Chronic cough has diverse etiologies, with common
causes including cough variant asthma (CVA), upper airway cough
syndrome (UACS), eosinophilic bronchitis (EB), gastroesophageal
reflux cough (GERC) and atopic cough. These conditions account for
70-95% of cases, with multicenter data identifying CVA as the most
prevalent, responsible for 32.6% of cases in China (5,6). The
prevalence of GERC is rising, likely due to changes in diet and
lifestyle. Despite thorough evaluation, 8.4% of chronic cough cases
remain unexplained (7). Reported
risk factors for chronic cough include air pollution, seasonal
changes, dietary triggers, occupational exposure, allergens,
smoking, female sex, advanced age, obesity and certain medications
(8).
CVA typically responds well to anti-asthmatic
therapy, including inhaled corticosteroids (ICSs) and leukotriene
receptor antagonists. Early diagnosis and treatment are crucial, as
untreated CVA may progress to classic asthma. Diagnosis relies on
objective evidence of airway hyperresponsiveness (AHR), such as
that obtained by bronchial provocation testing (9). Gastroesophageal reflux disease (GERD)

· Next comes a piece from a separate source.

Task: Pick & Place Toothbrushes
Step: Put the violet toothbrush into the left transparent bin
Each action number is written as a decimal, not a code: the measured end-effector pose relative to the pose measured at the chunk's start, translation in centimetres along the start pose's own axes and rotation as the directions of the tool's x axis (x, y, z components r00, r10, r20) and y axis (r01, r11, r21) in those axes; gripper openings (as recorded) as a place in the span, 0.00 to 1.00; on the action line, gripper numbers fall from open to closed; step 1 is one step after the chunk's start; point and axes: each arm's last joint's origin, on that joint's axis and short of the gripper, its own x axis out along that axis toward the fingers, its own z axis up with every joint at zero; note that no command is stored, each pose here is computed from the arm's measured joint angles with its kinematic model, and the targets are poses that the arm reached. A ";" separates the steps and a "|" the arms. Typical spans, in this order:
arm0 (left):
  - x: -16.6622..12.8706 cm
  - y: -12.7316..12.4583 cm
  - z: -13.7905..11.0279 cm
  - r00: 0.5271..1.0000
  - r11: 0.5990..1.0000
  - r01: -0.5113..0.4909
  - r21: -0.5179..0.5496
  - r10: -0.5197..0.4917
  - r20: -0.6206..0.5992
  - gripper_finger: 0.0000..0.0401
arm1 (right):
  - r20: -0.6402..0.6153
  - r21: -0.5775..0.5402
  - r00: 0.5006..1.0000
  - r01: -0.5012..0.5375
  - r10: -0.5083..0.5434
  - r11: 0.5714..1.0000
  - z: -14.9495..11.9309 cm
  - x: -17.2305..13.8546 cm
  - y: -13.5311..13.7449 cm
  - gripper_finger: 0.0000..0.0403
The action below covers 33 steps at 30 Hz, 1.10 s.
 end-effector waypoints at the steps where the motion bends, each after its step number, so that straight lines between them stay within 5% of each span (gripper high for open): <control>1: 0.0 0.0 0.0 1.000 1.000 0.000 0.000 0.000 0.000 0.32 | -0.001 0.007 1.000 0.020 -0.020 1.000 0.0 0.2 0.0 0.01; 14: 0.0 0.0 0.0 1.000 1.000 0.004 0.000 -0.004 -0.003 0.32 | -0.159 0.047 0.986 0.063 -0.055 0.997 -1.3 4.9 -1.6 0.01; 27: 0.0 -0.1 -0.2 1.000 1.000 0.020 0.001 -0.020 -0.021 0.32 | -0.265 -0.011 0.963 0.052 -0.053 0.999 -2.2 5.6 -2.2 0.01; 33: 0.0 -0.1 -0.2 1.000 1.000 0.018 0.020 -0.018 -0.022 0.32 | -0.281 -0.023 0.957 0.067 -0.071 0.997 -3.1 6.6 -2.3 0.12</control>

and CVA frequently coexist and may exacerbate each other: Reflux
can aggravate AHR, while persistent coughing may increase
intra-abdominal pressure, promoting reflux (10,11).
This bidirectional relationship is supported by studies showing
that gastric contents can induce bronchoconstriction via
vagally-mediated reflexes and microaspiration, thereby contributing
to airway inflammation and hyperresponsiveness (12,13).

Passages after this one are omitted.